◆ **DATA EXCERPTS**:
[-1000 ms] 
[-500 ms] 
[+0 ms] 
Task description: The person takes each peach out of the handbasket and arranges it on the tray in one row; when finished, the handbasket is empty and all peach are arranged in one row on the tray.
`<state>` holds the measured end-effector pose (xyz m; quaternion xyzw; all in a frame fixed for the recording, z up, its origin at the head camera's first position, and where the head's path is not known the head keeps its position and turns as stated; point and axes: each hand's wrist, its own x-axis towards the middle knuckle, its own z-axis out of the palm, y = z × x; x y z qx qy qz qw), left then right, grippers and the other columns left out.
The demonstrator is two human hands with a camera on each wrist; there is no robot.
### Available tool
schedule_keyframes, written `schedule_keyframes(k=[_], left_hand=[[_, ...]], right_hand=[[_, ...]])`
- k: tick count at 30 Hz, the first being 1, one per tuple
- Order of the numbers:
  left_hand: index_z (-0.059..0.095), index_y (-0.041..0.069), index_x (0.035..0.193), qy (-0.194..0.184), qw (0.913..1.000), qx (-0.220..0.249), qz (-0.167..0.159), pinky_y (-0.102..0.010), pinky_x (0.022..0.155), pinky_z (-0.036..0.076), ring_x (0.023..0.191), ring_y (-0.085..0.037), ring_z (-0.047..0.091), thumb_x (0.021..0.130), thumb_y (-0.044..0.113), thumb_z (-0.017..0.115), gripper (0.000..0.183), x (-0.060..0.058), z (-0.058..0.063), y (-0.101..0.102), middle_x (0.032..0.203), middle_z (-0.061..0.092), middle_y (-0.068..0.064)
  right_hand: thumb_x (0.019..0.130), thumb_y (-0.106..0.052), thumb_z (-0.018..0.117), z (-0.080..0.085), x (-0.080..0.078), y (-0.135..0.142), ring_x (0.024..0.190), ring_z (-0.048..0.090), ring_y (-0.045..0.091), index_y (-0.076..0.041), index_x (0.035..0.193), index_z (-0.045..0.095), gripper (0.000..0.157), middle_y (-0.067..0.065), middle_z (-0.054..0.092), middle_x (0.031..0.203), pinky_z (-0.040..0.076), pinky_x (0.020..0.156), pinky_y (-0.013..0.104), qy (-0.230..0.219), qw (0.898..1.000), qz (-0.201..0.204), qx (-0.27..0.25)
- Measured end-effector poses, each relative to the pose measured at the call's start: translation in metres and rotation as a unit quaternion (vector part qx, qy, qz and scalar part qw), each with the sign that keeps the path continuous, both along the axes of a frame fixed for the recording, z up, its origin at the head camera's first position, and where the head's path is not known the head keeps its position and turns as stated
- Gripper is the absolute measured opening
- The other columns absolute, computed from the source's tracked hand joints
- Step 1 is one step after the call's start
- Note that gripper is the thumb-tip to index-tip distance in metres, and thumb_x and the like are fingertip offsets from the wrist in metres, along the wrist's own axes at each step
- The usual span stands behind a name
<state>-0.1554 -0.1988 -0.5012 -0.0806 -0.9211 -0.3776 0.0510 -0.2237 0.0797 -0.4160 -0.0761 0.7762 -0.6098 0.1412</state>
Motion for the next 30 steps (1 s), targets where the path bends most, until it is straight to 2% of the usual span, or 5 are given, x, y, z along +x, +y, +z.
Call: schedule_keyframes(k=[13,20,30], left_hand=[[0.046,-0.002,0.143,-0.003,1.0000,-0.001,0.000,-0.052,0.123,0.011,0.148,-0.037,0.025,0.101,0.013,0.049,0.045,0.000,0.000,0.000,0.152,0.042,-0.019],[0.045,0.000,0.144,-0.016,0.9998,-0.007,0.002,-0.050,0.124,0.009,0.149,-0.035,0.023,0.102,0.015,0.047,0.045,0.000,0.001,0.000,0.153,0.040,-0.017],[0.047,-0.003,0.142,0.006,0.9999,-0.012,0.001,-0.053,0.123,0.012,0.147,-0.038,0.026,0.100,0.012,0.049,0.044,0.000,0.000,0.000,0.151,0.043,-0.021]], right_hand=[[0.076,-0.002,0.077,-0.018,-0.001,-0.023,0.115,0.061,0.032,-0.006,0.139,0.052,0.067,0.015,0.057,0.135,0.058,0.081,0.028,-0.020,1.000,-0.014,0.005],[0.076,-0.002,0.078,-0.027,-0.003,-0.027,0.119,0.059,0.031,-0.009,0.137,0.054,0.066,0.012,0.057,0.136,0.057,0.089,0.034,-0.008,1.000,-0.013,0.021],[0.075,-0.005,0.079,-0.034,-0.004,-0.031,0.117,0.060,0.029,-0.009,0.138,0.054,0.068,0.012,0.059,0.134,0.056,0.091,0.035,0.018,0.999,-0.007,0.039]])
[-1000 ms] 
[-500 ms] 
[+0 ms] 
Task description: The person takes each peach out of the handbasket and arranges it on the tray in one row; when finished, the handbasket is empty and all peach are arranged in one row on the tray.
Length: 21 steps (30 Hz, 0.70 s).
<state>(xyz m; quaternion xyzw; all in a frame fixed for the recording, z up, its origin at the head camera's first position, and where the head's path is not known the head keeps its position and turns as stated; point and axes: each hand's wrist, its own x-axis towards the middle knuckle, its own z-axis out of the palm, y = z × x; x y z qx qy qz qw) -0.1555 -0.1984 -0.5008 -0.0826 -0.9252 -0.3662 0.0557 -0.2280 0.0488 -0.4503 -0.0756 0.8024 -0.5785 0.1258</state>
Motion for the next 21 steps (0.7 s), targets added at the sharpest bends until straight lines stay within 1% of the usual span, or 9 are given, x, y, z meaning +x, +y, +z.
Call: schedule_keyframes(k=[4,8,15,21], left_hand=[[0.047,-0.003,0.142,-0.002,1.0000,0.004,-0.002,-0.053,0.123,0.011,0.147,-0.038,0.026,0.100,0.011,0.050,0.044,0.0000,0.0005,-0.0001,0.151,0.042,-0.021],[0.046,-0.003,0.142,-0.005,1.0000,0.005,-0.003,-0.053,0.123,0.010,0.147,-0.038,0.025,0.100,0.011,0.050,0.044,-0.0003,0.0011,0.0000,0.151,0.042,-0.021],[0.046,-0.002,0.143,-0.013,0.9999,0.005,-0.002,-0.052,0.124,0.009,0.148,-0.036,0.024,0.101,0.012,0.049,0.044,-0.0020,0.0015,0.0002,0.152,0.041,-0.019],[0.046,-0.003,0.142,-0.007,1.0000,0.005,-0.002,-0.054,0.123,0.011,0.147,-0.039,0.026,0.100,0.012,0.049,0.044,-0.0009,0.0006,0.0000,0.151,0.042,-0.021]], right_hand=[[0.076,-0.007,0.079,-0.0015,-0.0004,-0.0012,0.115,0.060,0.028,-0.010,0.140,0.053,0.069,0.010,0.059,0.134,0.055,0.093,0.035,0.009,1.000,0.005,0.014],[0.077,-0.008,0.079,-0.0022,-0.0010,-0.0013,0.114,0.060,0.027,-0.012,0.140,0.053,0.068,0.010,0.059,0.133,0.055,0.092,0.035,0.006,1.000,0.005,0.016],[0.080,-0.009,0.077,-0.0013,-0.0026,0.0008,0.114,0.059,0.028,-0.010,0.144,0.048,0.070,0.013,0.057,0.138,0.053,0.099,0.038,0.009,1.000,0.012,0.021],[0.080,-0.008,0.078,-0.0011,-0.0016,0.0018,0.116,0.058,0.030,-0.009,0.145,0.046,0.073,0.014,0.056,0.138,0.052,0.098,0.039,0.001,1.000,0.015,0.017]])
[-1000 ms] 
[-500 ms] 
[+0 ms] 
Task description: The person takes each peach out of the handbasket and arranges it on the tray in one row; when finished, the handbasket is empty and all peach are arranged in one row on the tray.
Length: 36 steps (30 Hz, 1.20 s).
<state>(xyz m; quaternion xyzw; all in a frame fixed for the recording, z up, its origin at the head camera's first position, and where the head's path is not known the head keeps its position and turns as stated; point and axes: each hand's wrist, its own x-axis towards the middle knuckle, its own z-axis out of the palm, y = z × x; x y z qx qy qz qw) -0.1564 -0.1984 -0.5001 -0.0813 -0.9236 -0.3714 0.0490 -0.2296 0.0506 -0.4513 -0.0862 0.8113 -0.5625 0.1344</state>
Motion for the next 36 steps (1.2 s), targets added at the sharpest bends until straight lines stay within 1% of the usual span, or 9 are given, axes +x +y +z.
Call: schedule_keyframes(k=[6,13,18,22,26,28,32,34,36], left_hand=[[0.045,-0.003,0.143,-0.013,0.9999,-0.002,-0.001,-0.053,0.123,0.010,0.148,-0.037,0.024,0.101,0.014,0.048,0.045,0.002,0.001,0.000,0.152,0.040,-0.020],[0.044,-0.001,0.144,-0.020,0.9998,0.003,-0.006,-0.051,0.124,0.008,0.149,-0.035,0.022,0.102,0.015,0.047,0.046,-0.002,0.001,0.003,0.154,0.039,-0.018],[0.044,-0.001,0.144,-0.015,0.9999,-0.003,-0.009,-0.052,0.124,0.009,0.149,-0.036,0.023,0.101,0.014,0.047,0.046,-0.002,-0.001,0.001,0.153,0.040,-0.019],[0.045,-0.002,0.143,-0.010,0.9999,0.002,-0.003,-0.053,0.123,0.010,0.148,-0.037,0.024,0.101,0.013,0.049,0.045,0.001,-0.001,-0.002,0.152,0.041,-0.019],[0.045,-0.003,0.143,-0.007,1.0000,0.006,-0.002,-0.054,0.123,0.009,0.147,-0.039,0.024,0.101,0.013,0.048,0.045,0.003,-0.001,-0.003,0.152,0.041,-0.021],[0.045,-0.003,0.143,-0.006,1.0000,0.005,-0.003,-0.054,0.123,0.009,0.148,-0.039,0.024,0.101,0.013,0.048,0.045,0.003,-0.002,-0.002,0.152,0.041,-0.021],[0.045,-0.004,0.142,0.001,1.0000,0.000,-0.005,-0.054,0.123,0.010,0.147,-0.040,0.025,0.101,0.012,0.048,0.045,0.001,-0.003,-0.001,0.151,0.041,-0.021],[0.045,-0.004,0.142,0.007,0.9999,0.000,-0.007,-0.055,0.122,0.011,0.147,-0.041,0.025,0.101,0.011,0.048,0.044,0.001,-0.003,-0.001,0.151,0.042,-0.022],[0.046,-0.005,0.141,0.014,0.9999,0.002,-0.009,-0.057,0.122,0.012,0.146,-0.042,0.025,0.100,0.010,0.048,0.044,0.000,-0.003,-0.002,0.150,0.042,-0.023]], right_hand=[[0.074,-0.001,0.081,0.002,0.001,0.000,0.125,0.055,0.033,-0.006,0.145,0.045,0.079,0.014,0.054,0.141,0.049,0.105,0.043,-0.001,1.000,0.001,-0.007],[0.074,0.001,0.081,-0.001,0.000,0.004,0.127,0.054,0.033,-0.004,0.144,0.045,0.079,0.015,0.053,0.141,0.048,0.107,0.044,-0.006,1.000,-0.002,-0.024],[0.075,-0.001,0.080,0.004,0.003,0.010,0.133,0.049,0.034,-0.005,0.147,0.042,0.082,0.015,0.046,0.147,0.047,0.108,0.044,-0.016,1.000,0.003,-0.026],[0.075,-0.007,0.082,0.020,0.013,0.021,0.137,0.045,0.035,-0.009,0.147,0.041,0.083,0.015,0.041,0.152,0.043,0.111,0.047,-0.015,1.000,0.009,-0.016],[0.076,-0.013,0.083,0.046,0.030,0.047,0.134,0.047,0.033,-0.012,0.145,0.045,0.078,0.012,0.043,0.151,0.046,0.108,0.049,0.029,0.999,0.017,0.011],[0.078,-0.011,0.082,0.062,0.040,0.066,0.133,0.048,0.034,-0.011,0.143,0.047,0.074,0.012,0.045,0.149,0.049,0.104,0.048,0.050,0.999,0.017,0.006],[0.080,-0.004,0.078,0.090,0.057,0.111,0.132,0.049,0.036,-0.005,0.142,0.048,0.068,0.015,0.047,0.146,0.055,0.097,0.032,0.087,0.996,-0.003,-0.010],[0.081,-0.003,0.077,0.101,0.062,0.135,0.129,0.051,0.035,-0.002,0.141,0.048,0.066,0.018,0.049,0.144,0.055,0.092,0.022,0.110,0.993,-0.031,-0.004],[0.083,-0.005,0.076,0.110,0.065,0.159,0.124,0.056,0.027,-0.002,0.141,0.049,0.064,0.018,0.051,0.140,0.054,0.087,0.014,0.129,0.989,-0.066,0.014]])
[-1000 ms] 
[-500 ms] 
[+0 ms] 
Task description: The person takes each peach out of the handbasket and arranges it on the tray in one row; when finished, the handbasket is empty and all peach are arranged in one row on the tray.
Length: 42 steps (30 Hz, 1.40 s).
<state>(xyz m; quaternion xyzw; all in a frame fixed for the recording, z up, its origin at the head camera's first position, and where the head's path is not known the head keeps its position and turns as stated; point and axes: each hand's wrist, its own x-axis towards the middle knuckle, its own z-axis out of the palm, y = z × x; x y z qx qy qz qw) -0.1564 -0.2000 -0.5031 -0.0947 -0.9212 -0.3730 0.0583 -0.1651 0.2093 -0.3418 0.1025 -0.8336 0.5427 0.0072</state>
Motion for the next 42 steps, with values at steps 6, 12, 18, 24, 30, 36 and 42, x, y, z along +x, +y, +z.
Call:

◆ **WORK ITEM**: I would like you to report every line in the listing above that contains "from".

◆ **WRITTEN ANSWER**:
- The other columns absolute, computed from the source's tracked hand joints
- Note that gripper is the thumb-tip to index-tip distance in metres, and thumb_x and the like are fingertip offsets from the wrist in metres, along the wrist's own axes at each step

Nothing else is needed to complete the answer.